Given records:
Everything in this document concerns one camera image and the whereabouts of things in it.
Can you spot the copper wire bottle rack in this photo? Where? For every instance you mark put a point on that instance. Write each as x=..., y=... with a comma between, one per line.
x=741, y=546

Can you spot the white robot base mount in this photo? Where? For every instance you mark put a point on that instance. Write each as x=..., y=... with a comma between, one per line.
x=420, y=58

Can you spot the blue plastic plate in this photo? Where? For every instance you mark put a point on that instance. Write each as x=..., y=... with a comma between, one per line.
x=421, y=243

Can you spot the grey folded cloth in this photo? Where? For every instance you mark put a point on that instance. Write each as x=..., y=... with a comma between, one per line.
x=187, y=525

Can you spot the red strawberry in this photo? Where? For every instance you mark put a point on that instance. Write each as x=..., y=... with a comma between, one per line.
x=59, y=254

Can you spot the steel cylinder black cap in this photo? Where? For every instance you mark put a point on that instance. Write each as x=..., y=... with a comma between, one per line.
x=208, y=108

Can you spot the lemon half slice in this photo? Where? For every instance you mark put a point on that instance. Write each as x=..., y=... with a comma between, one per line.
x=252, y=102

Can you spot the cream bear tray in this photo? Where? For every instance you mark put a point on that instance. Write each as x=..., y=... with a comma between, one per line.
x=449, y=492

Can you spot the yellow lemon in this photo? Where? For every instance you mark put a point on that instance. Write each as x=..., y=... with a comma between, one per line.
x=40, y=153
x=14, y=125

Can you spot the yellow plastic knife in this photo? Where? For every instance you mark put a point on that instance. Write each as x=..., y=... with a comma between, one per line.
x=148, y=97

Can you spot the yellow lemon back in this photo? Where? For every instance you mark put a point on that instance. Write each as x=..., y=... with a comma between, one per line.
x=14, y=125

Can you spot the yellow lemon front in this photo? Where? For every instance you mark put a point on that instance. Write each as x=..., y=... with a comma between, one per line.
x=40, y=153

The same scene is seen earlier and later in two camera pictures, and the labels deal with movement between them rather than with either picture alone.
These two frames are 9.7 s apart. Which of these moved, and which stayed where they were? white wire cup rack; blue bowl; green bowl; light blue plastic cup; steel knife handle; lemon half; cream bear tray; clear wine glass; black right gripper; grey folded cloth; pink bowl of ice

Task to carry out:
The material should be transcribed in full, character for character.

Task response:
Everything in this document concerns one camera image and the whereabouts of things in it.
Can you spot the copper wire bottle rack in this photo? Where? For every instance you mark put a point on that instance. Write each as x=..., y=... with a comma between, one per line.
x=741, y=546

Can you spot the white robot base mount in this photo? Where? For every instance you mark put a point on that instance. Write each as x=..., y=... with a comma between, one per line.
x=420, y=58

Can you spot the blue plastic plate in this photo? Where? For every instance you mark put a point on that instance. Write each as x=..., y=... with a comma between, one per line.
x=421, y=243

Can you spot the grey folded cloth in this photo? Where? For every instance you mark put a point on that instance. Write each as x=..., y=... with a comma between, one per line.
x=187, y=525

Can you spot the red strawberry in this photo? Where? For every instance you mark put a point on that instance. Write each as x=..., y=... with a comma between, one per line.
x=59, y=254

Can you spot the steel cylinder black cap in this photo? Where? For every instance you mark put a point on that instance. Write each as x=..., y=... with a comma between, one per line.
x=208, y=108

Can you spot the lemon half slice in this photo? Where? For every instance you mark put a point on that instance. Write each as x=..., y=... with a comma between, one per line.
x=252, y=102

Can you spot the cream bear tray in this photo? Where? For every instance you mark put a point on that instance. Write each as x=..., y=... with a comma between, one per line.
x=449, y=492

Can you spot the yellow lemon in this photo? Where? For every instance you mark put a point on that instance. Write each as x=..., y=... with a comma between, one per line.
x=40, y=153
x=14, y=125

Can you spot the yellow plastic knife in this photo? Where? For every instance you mark put a point on that instance. Write each as x=..., y=... with a comma between, one per line.
x=148, y=97

Can you spot the yellow lemon back in this photo? Where? For every instance you mark put a point on that instance. Write each as x=..., y=... with a comma between, one per line.
x=14, y=125

Can you spot the yellow lemon front in this photo? Where? For every instance you mark put a point on that instance. Write each as x=..., y=... with a comma between, one per line.
x=40, y=153

The same scene is seen earlier and later in two camera pictures, and the labels deal with movement between them rather than with either picture alone.
These two frames are 9.7 s apart. Which of these moved, and which stayed where they were? white wire cup rack; blue bowl; green bowl; light blue plastic cup; steel knife handle; lemon half; cream bear tray; clear wine glass; black right gripper; grey folded cloth; pink bowl of ice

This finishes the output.